WHAT TO PRODUCE:
Give back exactly the lines from the start of the listing to the line containing "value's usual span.", inclusive, and nothing beyond them.
╭─ AVAILABLE DATA
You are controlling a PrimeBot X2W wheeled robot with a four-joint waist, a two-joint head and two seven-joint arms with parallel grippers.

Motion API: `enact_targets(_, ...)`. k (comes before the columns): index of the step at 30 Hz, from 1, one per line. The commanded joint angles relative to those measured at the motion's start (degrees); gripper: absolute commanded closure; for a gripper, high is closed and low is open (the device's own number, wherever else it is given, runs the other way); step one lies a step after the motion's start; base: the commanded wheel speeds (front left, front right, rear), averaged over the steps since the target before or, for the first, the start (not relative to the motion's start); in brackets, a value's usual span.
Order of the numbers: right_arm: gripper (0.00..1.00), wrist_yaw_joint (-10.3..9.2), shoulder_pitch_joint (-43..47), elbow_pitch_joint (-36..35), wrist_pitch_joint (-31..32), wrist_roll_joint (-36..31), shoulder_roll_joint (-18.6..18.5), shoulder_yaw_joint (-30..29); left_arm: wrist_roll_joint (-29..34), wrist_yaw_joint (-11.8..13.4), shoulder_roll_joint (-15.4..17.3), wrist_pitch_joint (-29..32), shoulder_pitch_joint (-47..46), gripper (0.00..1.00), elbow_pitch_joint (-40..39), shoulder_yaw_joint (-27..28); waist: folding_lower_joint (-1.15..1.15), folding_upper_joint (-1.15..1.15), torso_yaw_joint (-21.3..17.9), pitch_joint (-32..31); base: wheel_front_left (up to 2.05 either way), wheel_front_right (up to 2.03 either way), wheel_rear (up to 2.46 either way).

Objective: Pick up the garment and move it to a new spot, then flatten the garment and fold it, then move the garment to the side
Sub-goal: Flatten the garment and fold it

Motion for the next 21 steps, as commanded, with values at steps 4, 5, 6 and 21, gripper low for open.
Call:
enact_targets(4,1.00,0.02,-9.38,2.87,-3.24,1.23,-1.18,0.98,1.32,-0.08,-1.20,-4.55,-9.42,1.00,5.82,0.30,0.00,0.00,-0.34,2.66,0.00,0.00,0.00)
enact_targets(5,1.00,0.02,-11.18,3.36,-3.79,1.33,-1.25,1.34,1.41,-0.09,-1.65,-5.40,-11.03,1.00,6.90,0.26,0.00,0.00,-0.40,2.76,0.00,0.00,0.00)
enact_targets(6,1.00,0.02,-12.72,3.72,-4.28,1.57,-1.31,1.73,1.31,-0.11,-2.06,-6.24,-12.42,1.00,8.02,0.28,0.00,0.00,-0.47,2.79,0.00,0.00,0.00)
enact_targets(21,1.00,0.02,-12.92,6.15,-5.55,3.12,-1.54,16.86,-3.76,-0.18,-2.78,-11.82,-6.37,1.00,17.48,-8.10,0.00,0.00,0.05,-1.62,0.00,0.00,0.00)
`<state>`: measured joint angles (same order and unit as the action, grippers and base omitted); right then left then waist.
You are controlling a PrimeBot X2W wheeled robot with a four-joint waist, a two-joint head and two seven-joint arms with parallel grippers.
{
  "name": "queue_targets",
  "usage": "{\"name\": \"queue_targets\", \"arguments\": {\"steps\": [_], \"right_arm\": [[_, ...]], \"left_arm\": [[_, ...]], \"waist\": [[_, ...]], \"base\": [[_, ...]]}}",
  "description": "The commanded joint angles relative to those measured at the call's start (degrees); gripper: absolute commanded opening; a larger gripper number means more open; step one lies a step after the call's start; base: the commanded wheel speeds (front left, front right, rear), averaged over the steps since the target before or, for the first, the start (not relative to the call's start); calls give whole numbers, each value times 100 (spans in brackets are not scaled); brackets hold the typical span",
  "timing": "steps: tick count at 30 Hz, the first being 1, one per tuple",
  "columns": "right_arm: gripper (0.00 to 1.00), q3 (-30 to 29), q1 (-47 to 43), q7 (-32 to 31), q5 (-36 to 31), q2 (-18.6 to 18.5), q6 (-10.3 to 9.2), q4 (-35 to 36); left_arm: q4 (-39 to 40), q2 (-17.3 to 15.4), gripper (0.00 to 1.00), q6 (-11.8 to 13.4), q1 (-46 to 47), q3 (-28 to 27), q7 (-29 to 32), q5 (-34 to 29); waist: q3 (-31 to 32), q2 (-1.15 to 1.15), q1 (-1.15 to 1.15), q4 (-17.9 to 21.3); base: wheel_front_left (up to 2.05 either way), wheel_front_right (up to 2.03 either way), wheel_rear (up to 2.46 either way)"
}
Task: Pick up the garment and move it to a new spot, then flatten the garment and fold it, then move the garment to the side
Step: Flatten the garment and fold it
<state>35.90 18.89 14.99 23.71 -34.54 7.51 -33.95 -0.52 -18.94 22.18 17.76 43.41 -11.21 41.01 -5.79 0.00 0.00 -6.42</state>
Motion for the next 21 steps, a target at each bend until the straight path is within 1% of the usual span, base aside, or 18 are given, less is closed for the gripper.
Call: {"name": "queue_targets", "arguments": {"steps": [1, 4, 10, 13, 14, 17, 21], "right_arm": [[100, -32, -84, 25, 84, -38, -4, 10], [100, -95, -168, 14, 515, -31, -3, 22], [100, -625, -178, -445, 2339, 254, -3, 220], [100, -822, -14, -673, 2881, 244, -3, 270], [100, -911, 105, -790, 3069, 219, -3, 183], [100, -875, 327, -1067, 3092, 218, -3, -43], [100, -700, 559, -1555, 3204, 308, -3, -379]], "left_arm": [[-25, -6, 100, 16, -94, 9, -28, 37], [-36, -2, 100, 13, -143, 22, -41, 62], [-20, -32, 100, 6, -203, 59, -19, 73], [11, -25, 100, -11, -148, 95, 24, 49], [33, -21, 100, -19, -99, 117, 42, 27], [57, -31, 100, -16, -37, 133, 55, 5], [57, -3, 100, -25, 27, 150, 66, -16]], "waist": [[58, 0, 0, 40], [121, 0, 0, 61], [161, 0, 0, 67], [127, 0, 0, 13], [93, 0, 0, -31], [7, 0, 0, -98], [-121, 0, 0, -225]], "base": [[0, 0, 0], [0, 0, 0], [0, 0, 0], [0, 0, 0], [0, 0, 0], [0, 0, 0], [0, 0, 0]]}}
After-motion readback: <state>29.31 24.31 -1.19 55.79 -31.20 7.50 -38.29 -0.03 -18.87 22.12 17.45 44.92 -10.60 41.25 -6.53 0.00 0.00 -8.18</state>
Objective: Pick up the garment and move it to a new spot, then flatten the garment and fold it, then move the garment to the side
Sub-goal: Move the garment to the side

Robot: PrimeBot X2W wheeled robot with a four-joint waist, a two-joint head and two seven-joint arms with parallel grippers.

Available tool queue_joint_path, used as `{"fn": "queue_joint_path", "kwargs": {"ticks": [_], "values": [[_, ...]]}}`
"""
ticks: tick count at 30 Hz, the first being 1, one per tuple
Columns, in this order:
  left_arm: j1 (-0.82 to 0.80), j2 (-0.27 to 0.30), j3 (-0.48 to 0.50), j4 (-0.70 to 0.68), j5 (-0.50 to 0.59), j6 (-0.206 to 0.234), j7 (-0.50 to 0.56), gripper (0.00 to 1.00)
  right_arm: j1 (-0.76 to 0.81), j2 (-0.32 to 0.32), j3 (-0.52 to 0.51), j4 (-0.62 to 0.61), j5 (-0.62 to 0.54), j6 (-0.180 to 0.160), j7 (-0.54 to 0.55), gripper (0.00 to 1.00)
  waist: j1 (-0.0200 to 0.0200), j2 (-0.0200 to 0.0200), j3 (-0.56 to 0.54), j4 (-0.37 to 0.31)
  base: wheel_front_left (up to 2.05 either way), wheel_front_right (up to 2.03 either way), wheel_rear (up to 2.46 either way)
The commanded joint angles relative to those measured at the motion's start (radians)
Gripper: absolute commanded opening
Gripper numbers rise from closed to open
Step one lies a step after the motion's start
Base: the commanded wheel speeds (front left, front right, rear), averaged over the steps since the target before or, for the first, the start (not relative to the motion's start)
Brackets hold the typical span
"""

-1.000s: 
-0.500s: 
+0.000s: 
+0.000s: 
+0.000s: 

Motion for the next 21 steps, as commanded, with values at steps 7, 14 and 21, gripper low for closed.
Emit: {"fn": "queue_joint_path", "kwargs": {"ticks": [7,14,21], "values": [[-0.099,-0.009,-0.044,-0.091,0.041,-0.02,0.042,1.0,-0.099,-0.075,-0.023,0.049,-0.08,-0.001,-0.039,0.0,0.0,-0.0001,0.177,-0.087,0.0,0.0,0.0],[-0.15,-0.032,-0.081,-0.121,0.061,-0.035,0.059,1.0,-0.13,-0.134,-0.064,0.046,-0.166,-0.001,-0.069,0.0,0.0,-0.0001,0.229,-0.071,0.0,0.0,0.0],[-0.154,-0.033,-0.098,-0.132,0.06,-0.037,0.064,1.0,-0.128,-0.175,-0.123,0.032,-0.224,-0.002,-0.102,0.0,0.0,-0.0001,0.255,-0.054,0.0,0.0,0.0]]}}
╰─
OUTPUT BELOW:
You are controlling a PrimeBot X2W wheeled robot with a four-joint waist, a two-joint head and two seven-joint arms with parallel grippers.

Motion API: `enact_targets(_, ...)`. k (comes before the columns): index of the step at 30 Hz, from 1, one per line. The commanded joint angles relative to those measured at the motion's start (degrees); gripper: absolute commanded closure; for a gripper, high is closed and low is open (the device's own number, wherever else it is given, runs the other way); step one lies a step after the motion's start; base: the commanded wheel speeds (front left, front right, rear), averaged over the steps since the target before or, for the first, the start (not relative to the motion's start); in brackets, a value's usual span.

The exercise is complete.